** Task to carry out **
Copy all lines below containing "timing".

*** Opening The input ***

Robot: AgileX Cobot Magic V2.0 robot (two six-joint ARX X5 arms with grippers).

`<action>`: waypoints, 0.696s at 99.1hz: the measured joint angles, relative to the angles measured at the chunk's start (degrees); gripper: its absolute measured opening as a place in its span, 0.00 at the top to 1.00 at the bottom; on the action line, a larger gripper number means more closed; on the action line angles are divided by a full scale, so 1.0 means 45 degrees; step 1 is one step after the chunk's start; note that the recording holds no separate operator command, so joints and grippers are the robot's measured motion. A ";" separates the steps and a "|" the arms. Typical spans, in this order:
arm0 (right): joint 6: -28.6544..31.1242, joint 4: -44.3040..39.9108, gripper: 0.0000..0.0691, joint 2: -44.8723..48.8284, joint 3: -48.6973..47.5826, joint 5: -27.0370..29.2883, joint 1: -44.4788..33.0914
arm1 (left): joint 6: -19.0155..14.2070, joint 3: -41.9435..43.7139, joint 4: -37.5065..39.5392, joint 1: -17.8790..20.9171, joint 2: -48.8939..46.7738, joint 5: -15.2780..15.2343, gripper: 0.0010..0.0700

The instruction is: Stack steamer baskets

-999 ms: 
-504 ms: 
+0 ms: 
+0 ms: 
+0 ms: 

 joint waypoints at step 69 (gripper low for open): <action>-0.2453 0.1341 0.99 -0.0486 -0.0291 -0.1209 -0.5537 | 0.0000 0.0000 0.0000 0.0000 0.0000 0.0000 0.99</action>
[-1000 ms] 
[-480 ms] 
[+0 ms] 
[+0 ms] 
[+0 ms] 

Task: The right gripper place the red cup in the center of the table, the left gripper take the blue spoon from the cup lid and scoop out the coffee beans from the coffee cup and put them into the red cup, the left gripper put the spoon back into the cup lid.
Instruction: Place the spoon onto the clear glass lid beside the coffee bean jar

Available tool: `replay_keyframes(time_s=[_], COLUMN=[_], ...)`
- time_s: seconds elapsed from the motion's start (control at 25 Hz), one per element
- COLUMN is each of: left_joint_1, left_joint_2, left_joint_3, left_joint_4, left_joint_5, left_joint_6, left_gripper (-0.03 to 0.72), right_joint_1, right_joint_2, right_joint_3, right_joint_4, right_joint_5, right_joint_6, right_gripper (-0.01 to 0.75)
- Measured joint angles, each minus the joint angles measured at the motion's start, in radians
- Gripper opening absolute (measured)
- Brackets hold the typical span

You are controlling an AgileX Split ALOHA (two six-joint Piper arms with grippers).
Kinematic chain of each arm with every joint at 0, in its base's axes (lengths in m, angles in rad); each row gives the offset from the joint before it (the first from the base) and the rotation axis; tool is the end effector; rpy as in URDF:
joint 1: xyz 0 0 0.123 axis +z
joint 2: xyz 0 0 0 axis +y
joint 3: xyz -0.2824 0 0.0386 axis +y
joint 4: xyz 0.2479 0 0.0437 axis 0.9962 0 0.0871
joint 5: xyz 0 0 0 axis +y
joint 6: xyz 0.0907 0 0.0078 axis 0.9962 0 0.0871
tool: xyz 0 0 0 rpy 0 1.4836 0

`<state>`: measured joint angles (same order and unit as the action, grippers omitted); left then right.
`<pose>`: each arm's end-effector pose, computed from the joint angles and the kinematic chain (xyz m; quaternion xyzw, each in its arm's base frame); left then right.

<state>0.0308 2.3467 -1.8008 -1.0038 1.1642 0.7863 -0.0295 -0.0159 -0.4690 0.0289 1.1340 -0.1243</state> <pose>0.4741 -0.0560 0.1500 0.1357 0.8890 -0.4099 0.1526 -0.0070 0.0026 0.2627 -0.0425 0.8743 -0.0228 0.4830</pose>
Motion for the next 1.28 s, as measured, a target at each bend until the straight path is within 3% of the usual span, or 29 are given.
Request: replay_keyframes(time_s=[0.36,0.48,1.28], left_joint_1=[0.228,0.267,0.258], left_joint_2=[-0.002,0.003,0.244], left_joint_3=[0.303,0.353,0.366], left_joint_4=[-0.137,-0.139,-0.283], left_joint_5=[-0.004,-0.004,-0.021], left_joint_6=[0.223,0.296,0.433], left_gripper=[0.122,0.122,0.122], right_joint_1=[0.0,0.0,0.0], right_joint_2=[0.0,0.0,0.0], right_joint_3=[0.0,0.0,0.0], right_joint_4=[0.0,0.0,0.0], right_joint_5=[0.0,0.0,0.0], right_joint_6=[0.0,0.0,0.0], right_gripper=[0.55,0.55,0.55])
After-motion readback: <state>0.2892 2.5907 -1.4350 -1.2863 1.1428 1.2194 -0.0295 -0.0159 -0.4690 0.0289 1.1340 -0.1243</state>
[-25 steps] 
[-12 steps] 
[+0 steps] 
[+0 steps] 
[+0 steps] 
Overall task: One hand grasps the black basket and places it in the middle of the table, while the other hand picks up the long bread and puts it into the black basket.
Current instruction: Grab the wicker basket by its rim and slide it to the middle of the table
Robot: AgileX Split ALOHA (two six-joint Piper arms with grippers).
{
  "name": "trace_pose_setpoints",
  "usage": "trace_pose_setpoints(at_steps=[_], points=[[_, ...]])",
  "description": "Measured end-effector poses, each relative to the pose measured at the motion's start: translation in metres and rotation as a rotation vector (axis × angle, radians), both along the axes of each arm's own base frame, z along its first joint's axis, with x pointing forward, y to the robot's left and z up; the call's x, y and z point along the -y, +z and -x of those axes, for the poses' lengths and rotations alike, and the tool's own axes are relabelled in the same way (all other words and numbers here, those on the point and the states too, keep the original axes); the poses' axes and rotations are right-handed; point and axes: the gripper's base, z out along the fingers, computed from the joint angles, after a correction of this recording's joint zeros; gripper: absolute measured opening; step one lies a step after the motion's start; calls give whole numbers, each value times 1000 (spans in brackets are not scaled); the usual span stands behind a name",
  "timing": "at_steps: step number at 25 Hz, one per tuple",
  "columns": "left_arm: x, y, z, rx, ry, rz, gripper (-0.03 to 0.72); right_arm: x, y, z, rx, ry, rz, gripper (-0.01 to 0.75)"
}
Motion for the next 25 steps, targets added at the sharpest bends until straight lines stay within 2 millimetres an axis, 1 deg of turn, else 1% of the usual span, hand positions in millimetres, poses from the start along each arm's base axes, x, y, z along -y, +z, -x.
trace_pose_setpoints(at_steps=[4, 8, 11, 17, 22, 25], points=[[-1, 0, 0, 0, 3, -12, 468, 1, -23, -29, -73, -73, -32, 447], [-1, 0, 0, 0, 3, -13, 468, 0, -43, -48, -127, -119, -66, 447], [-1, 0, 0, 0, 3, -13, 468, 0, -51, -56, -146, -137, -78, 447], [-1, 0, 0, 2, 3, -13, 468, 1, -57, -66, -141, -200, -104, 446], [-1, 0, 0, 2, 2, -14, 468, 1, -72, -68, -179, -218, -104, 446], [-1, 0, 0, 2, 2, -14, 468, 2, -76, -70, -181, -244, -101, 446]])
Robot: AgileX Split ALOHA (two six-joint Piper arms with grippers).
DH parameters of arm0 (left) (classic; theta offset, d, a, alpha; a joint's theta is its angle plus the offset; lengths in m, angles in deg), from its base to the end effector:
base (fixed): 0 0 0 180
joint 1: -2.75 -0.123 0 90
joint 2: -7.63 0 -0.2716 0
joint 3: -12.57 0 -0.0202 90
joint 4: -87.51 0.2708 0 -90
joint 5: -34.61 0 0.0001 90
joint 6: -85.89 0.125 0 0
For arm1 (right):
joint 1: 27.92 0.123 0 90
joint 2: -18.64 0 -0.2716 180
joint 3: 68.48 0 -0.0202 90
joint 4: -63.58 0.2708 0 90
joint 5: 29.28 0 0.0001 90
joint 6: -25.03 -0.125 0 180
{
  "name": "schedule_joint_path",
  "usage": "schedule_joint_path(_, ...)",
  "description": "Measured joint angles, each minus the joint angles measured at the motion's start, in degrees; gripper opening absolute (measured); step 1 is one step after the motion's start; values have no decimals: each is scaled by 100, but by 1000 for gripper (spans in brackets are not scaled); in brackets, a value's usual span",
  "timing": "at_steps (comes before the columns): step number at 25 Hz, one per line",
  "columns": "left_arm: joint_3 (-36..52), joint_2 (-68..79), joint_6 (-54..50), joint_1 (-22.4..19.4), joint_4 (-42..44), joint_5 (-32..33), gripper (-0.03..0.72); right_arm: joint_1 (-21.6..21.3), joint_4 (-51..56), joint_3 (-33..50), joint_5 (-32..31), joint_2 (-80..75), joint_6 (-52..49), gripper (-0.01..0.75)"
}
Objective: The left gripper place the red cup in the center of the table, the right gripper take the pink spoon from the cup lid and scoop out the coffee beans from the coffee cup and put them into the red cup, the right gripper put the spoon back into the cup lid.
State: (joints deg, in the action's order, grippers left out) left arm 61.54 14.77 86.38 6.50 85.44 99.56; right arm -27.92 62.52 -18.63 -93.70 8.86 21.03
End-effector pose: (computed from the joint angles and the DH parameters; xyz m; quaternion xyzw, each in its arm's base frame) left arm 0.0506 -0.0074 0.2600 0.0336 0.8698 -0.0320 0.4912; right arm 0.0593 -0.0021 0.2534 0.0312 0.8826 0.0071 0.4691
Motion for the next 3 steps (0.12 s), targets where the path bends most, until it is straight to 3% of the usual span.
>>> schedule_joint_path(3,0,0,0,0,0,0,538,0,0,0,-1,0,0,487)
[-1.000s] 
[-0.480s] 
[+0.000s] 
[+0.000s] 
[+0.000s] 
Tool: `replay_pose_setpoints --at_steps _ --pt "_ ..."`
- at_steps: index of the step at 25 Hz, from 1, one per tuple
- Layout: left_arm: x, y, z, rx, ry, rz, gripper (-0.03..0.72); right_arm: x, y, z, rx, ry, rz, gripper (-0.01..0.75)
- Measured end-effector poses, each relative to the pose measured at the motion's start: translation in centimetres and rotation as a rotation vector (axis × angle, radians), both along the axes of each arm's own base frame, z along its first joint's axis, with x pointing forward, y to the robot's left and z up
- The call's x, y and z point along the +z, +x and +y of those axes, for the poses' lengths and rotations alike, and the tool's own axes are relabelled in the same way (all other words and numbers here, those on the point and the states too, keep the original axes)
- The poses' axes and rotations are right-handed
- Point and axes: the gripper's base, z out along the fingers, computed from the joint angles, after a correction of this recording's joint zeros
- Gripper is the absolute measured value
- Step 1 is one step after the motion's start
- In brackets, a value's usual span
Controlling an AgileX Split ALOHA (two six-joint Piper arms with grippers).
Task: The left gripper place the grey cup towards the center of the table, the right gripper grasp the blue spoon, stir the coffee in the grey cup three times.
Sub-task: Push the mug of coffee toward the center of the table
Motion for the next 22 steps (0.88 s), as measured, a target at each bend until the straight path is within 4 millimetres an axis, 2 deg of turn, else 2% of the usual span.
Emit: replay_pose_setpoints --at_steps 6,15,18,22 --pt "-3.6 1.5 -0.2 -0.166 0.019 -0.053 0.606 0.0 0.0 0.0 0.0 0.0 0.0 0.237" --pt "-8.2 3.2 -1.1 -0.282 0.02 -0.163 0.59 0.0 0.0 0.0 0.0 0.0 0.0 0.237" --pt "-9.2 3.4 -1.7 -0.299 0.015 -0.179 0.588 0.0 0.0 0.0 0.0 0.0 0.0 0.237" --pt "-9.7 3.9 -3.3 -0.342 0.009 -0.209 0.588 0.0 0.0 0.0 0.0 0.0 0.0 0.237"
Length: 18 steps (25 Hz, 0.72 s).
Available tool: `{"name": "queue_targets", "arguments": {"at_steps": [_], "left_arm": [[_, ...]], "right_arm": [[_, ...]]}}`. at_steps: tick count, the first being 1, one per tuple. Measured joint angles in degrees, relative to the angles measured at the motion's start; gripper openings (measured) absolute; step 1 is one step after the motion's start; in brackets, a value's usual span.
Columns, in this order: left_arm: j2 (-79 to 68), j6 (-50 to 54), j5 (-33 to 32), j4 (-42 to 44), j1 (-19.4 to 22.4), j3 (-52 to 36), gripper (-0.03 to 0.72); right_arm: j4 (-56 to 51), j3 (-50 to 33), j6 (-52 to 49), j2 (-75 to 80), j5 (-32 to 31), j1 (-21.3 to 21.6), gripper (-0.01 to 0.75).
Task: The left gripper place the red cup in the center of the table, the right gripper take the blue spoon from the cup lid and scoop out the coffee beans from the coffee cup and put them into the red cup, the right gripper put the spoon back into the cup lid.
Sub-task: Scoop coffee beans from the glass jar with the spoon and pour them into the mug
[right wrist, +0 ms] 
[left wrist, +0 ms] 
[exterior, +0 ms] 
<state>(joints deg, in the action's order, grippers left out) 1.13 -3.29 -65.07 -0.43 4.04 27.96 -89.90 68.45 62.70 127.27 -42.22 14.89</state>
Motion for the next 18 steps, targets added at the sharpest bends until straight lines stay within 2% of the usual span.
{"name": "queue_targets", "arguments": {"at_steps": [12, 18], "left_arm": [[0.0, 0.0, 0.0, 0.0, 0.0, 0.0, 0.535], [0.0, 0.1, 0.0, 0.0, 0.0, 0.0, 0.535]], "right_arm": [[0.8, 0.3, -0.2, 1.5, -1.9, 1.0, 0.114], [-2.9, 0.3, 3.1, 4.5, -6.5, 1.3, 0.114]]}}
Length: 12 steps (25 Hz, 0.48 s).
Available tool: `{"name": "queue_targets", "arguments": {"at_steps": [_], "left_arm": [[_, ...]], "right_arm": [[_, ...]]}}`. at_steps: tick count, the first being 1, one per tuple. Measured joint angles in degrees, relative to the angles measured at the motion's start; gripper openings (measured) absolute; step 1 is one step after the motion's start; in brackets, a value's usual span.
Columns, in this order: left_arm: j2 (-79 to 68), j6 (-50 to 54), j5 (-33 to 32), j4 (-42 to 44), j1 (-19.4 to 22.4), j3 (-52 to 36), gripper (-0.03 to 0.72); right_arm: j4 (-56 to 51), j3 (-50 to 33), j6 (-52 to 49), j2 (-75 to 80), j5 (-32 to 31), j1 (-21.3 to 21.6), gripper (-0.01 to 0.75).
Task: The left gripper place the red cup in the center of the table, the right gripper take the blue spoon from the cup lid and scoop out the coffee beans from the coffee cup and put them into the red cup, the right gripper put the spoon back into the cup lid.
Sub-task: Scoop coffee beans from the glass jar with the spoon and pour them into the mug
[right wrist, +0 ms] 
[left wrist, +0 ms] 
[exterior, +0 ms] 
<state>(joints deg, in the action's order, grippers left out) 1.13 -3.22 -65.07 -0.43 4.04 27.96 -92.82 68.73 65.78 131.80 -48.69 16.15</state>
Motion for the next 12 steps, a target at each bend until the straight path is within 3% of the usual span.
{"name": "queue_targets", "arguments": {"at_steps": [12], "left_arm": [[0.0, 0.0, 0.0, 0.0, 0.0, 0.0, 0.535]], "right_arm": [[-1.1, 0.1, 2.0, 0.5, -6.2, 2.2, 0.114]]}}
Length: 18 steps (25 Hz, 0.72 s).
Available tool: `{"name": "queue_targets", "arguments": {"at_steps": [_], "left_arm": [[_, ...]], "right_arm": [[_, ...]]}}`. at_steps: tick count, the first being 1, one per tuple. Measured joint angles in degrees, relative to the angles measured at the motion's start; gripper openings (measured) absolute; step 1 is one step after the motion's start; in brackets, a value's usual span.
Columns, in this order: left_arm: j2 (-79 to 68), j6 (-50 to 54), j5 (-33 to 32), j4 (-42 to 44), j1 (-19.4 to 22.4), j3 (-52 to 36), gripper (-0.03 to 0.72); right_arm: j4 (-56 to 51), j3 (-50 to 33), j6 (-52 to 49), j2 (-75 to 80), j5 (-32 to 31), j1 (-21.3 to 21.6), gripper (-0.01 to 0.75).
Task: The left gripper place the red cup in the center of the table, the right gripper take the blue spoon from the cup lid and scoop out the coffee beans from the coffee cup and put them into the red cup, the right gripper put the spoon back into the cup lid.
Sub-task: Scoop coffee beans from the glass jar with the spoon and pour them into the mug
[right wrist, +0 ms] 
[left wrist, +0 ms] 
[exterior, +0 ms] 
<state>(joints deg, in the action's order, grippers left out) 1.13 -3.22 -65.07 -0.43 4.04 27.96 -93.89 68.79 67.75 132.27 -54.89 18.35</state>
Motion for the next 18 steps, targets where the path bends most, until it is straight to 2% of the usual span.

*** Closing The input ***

** Output of the exercise **
  "timing": "at_steps: step number at 25 Hz, one per tuple",
  "timing": "at_steps (comes before the columns): step number at 25 Hz, one per line",

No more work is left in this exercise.